Multiple system atrophy
Multiple system atrophy (MSA) shares many Parkinson’s disease-like symptoms. It is a rare degenerative disease that affects movement, breathing, blood pressure and other body functions.
Around 3,000 people in Australia live with MSA. Currently there is no cure and there are very limited treatments. The average prognosis after diagnosis is currently less than 10 years.
“People with rare diseases often feel alone”, says Professor David Finkelstein.
It is important to let people know that scientists around the world are working to improve the lives of people living with MSA.

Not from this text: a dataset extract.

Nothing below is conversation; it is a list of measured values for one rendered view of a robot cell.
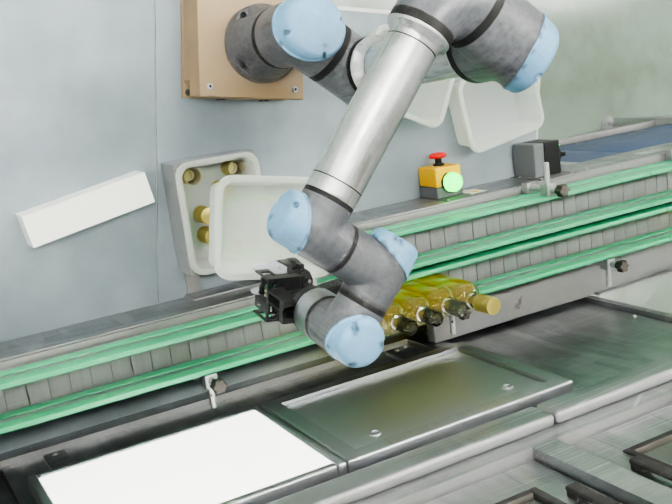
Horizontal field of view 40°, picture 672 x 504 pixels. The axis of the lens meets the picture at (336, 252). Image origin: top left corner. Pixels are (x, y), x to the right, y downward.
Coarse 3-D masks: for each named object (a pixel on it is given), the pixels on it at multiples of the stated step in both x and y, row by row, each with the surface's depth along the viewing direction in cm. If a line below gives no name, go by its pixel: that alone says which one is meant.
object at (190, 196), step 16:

“We have been working on a compound for more than 10 years and it is now in clinical trial. It is hoped that the compound is effective in improving the lives of people with MSA. The results of the trial should be released late 2025.”
Baker-Gordon Syndrome
Named after the Florey researcher Dr Sarah Gordon, and her colleague who first identified this disease, children with Baker-Gordon syndrome can experience developmental delays, involuntary movement, poor or no speech and behavioural difficulties. This rare neurodevelopment disorder is caused by a mutation to a protein called SYTI leading to slow neural communication.
It’s been an honour and privilege to work with the families of people with Baker-Gordon Syndrome.
“There is currently no treatment or cure for this rare neurodevelopmental disorder – most children impacted by this disorder never learn to talk, and many never walk. The goal of my lab is to understand this and other rare disorders, in order to develop treatment strategies.”
Kennedy’s disease
Professor Brad Turner and his team are investigating how next-generation DNA designer drugs called antisense oligonucleotides (ASOs) could be used to target and suppress the androgen receptor gene linked to Kennedy’s disease. It is an inherited neuromuscular disorder that causes progressive muscle weakness, wasting and physical disability in men.
“Kennedy’s disease is a low-profile disease with no treatment or cure,” says Professor Turner.
Our hope is to improve the lives of people and families impacted by Kennedy’s disease.
“We are privileged to be working closely with the Kennedy’s disease community to develop a precision medicine approach, leveraging our unique patient-derived cell and models established at The Florey.”